2014 Ferrari FF (Ferrari )
November 16, 2013

Bottom line: The FF coupe is the fastest, most luxurious, most expensive hatchback I have driven. It is a toy for the rich.

Ride, acceleration and handling: For best long-drive comfort, choose the “Comfort” setting for the suspension. For best enjoyment of Walter Mitty racetrack fantasies, choose “Sport.”

Body style/layout: The FF replaces the Ferrari 612 Scaglietti, which also was a four-seater. The difference is that the FF has four real seats. The back seats in the 612 Scaglietti were pretend seats, not meant for human occupation. The FF coupe is a front-engine, all-wheel-drive, super-high-performance luxury automobile with aluminum space-frame construction.

Engine/transmission: The car comes with a 6.3-liter, 48-valve, double-overhead-cam gasoline V-12 engine. The engine is linked to a seven-speed automatic transmission that can be operated manually via paddle shifters mounted left and right beneath the steering wheel. Premium-grade gasoline is required.

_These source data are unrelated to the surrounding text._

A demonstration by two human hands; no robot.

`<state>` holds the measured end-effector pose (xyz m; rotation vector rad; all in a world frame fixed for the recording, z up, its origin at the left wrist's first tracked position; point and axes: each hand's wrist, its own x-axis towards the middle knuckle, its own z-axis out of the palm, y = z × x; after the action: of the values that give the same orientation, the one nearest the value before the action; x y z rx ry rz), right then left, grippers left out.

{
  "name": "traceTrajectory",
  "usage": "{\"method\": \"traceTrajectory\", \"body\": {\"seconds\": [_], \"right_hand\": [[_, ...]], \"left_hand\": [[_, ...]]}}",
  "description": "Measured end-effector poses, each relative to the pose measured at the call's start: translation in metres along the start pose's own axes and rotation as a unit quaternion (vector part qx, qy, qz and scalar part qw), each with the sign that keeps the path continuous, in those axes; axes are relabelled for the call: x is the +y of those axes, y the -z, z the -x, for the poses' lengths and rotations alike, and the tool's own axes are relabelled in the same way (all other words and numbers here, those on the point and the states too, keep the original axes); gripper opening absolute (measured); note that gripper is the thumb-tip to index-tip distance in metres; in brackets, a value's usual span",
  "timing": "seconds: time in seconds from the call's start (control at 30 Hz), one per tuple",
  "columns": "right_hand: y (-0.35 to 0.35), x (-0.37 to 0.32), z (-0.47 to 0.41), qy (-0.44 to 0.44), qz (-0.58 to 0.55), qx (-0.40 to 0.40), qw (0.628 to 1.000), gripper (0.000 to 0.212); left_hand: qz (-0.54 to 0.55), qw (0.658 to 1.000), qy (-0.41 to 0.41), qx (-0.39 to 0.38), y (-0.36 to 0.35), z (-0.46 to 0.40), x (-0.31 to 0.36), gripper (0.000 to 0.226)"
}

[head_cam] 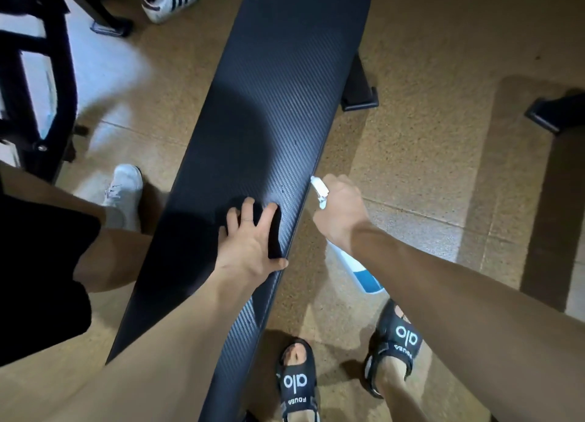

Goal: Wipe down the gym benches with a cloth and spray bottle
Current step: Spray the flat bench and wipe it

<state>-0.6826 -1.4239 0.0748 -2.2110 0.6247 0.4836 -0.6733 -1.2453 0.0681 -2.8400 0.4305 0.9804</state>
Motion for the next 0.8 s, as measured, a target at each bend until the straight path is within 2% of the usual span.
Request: {"method": "traceTrajectory", "body": {"seconds": [0.13, 0.33, 0.43, 0.5, 0.53, 0.6, 0.67, 0.73, 0.8], "right_hand": [[0.014, -0.002, -0.017, 0.016, -0.014, -0.003, 1.000, 0.036], [0.038, -0.010, -0.049, -0.001, -0.011, 0.014, 1.000, 0.036], [0.056, -0.019, -0.064, 0.002, -0.027, 0.023, 0.999, 0.039], [0.067, -0.026, -0.078, 0.007, -0.016, 0.028, 0.999, 0.036], [0.071, -0.029, -0.087, 0.008, -0.013, 0.029, 0.999, 0.032], [0.077, -0.037, -0.108, 0.010, -0.005, 0.028, 1.000, 0.028], [0.081, -0.047, -0.127, 0.006, 0.008, 0.022, 1.000, 0.026], [0.086, -0.055, -0.141, -0.002, 0.011, 0.019, 1.000, 0.025], [0.091, -0.064, -0.153, -0.003, 0.011, 0.029, 1.000, 0.030]], "left_hand": [[-0.002, 1.000, 0.008, -0.004, 0.002, -0.003, 0.000, 0.114], [-0.004, 0.996, 0.035, -0.076, 0.014, -0.010, 0.008, 0.117], [0.003, 0.996, 0.015, -0.091, 0.039, -0.021, 0.006, 0.091], [-0.009, 0.998, -0.004, -0.060, 0.065, -0.041, 0.004, 0.075], [-0.002, 0.999, 0.001, -0.036, 0.079, -0.054, 0.004, 0.075], [0.016, 1.000, 0.007, 0.018, 0.103, -0.086, 0.008, 0.090], [-0.012, 0.999, -0.017, 0.047, 0.118, -0.120, 0.016, 0.111], [-0.024, 0.998, -0.034, 0.036, 0.128, -0.145, 0.027, 0.123], [0.002, 0.999, -0.035, 0.016, 0.132, -0.161, 0.033, 0.124]]}}
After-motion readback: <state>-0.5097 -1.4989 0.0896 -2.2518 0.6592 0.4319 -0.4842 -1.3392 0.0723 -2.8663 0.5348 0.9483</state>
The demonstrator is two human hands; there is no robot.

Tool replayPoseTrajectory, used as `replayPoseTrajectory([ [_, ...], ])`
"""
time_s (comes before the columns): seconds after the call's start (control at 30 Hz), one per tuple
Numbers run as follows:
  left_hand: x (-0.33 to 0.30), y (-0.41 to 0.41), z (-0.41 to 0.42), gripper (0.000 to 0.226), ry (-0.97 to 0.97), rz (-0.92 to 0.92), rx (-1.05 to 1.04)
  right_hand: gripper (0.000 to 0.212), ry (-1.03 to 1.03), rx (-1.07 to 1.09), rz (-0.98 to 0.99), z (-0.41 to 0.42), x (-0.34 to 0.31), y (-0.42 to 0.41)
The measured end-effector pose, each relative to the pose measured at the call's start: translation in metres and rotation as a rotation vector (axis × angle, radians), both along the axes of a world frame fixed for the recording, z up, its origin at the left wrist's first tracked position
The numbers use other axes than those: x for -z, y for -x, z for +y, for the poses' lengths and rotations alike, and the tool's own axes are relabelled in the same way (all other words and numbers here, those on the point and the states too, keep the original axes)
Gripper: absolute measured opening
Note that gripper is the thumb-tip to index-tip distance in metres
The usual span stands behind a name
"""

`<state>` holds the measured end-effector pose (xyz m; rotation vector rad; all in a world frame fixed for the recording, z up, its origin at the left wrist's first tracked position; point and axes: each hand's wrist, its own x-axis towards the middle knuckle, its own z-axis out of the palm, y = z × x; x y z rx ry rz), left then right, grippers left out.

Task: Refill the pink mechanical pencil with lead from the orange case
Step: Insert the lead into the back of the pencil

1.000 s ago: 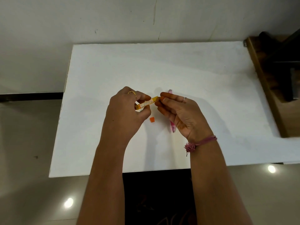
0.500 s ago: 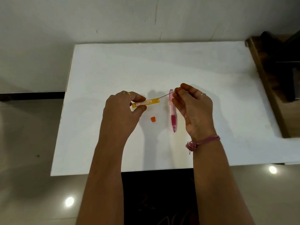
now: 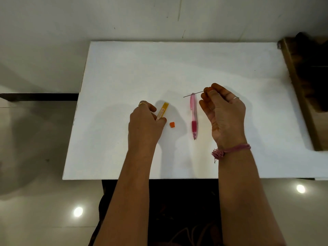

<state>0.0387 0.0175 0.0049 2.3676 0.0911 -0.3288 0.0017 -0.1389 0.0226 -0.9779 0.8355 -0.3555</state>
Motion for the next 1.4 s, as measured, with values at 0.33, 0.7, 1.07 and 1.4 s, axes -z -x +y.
replayPoseTrajectory([
  [0.33, -0.002, 0.000, -0.006, 0.040, -0.015, -0.078, -0.043, 0.015, 0.009, -0.002, -0.002, -0.005, -0.002, 0.002],
  [0.7, 0.010, 0.026, -0.068, 0.052, 0.019, -0.020, 0.116, 0.015, 0.068, 0.016, 0.023, -0.019, -0.006, 0.009],
  [1.07, 0.007, 0.026, -0.073, 0.029, 0.012, -0.009, 0.146, 0.017, 0.059, 0.047, -0.038, -0.019, -0.008, 0.006],
  [1.4, -0.018, 0.021, -0.055, 0.016, 0.286, 0.013, 0.210, 0.017, 0.298, 0.132, -0.087, -0.022, -0.020, 0.003],
])
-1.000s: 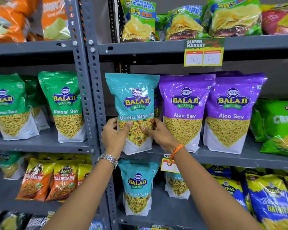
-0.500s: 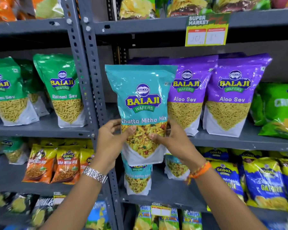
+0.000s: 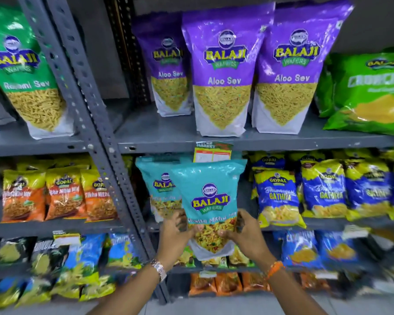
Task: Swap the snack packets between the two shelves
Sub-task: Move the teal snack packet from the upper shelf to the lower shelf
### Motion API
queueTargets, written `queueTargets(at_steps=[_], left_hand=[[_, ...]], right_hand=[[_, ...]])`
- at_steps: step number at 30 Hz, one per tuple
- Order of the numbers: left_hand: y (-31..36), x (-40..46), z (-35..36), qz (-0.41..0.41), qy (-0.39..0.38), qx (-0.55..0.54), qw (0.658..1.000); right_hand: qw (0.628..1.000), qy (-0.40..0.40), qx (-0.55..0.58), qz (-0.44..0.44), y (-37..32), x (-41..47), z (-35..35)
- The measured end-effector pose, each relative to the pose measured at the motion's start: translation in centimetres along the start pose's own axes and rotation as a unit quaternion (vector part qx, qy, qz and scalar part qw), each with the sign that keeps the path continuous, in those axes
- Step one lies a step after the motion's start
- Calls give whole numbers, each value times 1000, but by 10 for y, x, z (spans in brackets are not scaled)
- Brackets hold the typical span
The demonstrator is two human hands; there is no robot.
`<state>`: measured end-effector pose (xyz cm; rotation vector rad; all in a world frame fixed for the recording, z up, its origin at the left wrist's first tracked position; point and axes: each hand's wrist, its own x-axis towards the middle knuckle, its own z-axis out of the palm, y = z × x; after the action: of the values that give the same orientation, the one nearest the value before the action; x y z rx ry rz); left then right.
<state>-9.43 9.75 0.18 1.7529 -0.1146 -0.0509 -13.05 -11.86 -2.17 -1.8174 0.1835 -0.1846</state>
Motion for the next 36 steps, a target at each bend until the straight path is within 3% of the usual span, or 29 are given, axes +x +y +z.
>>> queueTargets(at_steps=[6,16,28,36], left_hand=[[-35,32,38,-31,-30,47,998],[-32,113,72,-36,-22,77,996],[-59,151,93,-43,16,65,997],[-59,154,90,-30,-16,75,997]], right_hand=[[998,5,5,57,35,15,-8],[991,9,-115,71,33,107,-30],[991,28,-101,81,57,155,-29],[991,42,-98,80,59,154,-27]])
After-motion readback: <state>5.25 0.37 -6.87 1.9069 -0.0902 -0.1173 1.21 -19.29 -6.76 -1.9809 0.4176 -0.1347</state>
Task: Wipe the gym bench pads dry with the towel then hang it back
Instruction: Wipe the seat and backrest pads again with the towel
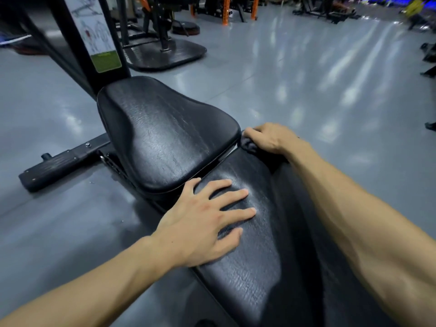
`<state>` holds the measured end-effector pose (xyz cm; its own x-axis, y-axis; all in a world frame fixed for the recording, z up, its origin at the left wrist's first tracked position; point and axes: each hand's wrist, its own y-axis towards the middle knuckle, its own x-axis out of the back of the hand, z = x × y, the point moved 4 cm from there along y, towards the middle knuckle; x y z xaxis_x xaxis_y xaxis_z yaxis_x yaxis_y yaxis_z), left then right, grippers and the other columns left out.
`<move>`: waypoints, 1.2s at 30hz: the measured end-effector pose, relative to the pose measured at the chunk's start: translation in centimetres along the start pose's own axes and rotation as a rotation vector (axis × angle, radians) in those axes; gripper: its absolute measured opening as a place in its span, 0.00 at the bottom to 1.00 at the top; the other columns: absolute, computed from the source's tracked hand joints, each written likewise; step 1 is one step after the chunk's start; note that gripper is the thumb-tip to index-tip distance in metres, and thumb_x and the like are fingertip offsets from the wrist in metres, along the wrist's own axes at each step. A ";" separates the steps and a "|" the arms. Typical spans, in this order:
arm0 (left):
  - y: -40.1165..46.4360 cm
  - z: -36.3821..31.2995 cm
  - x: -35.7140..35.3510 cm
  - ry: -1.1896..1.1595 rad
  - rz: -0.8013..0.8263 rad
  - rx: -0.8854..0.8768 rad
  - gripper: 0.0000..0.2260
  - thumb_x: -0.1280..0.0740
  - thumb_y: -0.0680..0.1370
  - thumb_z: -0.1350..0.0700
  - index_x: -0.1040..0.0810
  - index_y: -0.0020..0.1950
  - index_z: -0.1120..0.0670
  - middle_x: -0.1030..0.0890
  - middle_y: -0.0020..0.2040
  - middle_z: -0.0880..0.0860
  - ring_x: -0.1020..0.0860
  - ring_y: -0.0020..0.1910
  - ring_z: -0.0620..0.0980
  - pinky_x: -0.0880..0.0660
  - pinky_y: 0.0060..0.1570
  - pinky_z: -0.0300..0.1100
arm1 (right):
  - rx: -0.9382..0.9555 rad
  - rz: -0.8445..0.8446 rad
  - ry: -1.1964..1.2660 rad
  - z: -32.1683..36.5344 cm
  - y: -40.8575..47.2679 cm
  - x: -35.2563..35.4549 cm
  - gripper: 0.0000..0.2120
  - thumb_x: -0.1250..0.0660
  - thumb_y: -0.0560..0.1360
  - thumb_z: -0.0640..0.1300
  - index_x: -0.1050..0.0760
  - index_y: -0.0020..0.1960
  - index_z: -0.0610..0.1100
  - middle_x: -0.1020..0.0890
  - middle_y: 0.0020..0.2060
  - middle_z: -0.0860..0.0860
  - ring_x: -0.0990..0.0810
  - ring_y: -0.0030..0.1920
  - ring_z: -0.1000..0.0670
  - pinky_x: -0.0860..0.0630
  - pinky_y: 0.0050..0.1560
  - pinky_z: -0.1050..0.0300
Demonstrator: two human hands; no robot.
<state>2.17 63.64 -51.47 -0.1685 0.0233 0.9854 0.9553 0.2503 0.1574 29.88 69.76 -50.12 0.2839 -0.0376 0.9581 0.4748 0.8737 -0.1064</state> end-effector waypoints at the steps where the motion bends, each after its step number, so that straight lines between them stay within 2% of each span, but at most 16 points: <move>1: -0.1 0.1 -0.1 -0.010 0.005 -0.010 0.20 0.44 0.80 0.36 0.29 0.71 0.32 0.31 0.76 0.38 0.35 0.77 0.49 0.37 0.69 0.65 | 0.017 0.009 -0.018 1.2 0.1 -0.1 0.31 0.52 0.70 0.70 0.18 0.49 0.53 0.16 0.48 0.46 0.20 0.52 0.42 0.24 0.57 0.49; 3: -0.1 0.5 0.0 -0.039 0.006 -0.043 0.21 0.45 0.79 0.35 0.30 0.71 0.31 0.33 0.77 0.38 0.37 0.78 0.49 0.39 0.70 0.66 | 0.029 0.019 -0.021 2.1 -0.1 -0.2 0.31 0.53 0.67 0.71 0.17 0.46 0.55 0.16 0.46 0.46 0.20 0.49 0.41 0.23 0.55 0.48; 5: 0.0 1.5 0.6 -0.087 -0.016 -0.111 0.20 0.45 0.79 0.36 0.28 0.70 0.33 0.31 0.76 0.38 0.35 0.77 0.48 0.36 0.69 0.63 | 0.038 0.026 -0.017 1.9 -0.6 -0.2 0.28 0.51 0.67 0.73 0.19 0.42 0.57 0.16 0.44 0.45 0.20 0.48 0.41 0.22 0.56 0.46; 8: 0.8 4.5 3.1 -0.191 -0.202 -0.168 0.14 0.38 0.80 0.46 0.18 0.62 0.43 0.20 0.66 0.43 0.21 0.60 0.51 0.23 0.55 0.55 | 0.028 0.065 0.000 1.7 -0.8 0.2 0.32 0.47 0.64 0.77 0.19 0.44 0.55 0.15 0.45 0.47 0.18 0.49 0.43 0.22 0.57 0.46; 10: 1.3 8.6 4.7 -0.187 -0.358 -0.083 0.12 0.36 0.79 0.51 0.17 0.59 0.47 0.17 0.60 0.44 0.19 0.54 0.53 0.23 0.52 0.54 | 0.036 0.068 0.014 1.9 -0.8 0.2 0.33 0.45 0.64 0.76 0.18 0.46 0.50 0.15 0.44 0.46 0.18 0.48 0.44 0.22 0.56 0.47; 12: 1.4 13.3 5.2 -0.124 -0.385 0.035 0.13 0.37 0.79 0.50 0.17 0.60 0.46 0.17 0.62 0.45 0.20 0.58 0.54 0.24 0.56 0.55 | 0.050 0.023 0.023 2.3 -1.0 0.1 0.30 0.44 0.65 0.71 0.20 0.43 0.46 0.16 0.39 0.45 0.18 0.46 0.44 0.21 0.52 0.47; 14: 0.9 16.6 4.5 -0.091 -0.332 0.084 0.15 0.39 0.80 0.46 0.18 0.62 0.44 0.19 0.66 0.45 0.22 0.64 0.54 0.26 0.62 0.56 | 0.037 -0.034 0.008 2.6 -1.3 0.2 0.29 0.44 0.66 0.67 0.22 0.41 0.42 0.17 0.37 0.42 0.19 0.44 0.42 0.22 0.48 0.49; 17: 0.4 17.5 3.2 -0.135 -0.366 0.108 0.16 0.40 0.81 0.45 0.18 0.63 0.44 0.21 0.68 0.43 0.24 0.67 0.51 0.30 0.67 0.56 | 0.042 -0.113 -0.027 3.1 -1.9 0.0 0.27 0.45 0.67 0.63 0.23 0.41 0.40 0.18 0.36 0.41 0.21 0.42 0.40 0.23 0.46 0.48; 22: 0.5 17.3 3.2 -0.157 -0.435 0.158 0.14 0.38 0.79 0.46 0.18 0.60 0.42 0.22 0.66 0.38 0.26 0.64 0.48 0.36 0.65 0.47 | 0.087 -0.255 -0.045 3.9 -2.5 -0.6 0.25 0.49 0.68 0.63 0.26 0.34 0.43 0.20 0.35 0.46 0.24 0.44 0.42 0.24 0.49 0.45; 25: 0.4 17.5 3.2 -0.166 -0.443 0.152 0.13 0.37 0.78 0.46 0.18 0.59 0.41 0.21 0.66 0.38 0.26 0.63 0.48 0.37 0.65 0.46 | 0.072 -0.344 -0.059 4.4 -3.0 -1.3 0.25 0.50 0.70 0.61 0.25 0.34 0.43 0.20 0.36 0.47 0.26 0.47 0.44 0.27 0.50 0.47; 28: 0.6 17.4 3.3 -0.169 -0.451 0.156 0.12 0.36 0.78 0.47 0.17 0.59 0.41 0.21 0.65 0.39 0.25 0.63 0.48 0.36 0.65 0.46 | 0.029 -0.481 -0.077 4.6 -3.6 -1.9 0.24 0.48 0.72 0.58 0.26 0.32 0.41 0.21 0.32 0.46 0.25 0.44 0.44 0.28 0.47 0.48; 33: 0.6 17.2 3.5 -0.164 -0.436 0.157 0.12 0.37 0.79 0.47 0.18 0.59 0.41 0.21 0.66 0.39 0.26 0.62 0.48 0.38 0.65 0.45 | 0.027 -0.517 -0.046 4.5 -3.3 -1.9 0.21 0.45 0.73 0.57 0.25 0.30 0.45 0.20 0.31 0.48 0.25 0.43 0.45 0.29 0.46 0.50; 36: 0.5 17.2 3.6 -0.151 -0.418 0.175 0.12 0.37 0.79 0.47 0.18 0.59 0.41 0.22 0.66 0.39 0.26 0.63 0.48 0.37 0.66 0.46 | 0.029 -0.507 -0.006 4.4 -3.0 -1.7 0.22 0.47 0.72 0.58 0.22 0.31 0.48 0.19 0.31 0.52 0.23 0.43 0.48 0.26 0.48 0.49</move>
<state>-2.10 80.48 -48.97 -0.5751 0.0232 0.8178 0.7454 0.4268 0.5121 24.25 69.32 -50.25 0.0190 -0.4576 0.8890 0.5284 0.7594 0.3795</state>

Mileage: Ha! You get 11 miles per gallon in the city and 17 on the highway under perfect driving conditions — mild weather, superbly maintained roads, relatively free-flowing traffic. Under less-than-perfect driving conditions — with at least two passengers and an estimated 150 pounds of cargo — you get substantially less.

Safety: Standard equipment includes ventilated front and rear disc brakes, four-wheel anti-lock brake protection, electronic brake-force distribution, front parking sensors and front and rear parking cameras, stability and traction control, xenon high-intensity discharge headlamps, side and head air bags, and a fire extinguisher.

Pricing: The Ferrari FF carries a base price of $295,000, same as the listed dealer’s invoice price. The price as tested was $345,284, including $42,834 in options (audiovisual theater for rear passengers, onboard navigation, premium leather interior covering, premium sound and other items), a $3,750 factory-to-dealer destination charge, and a $3,700 federal gas-guzzler tax. On this one, the dealer’s profit margin is whatever the dealer wants it to be.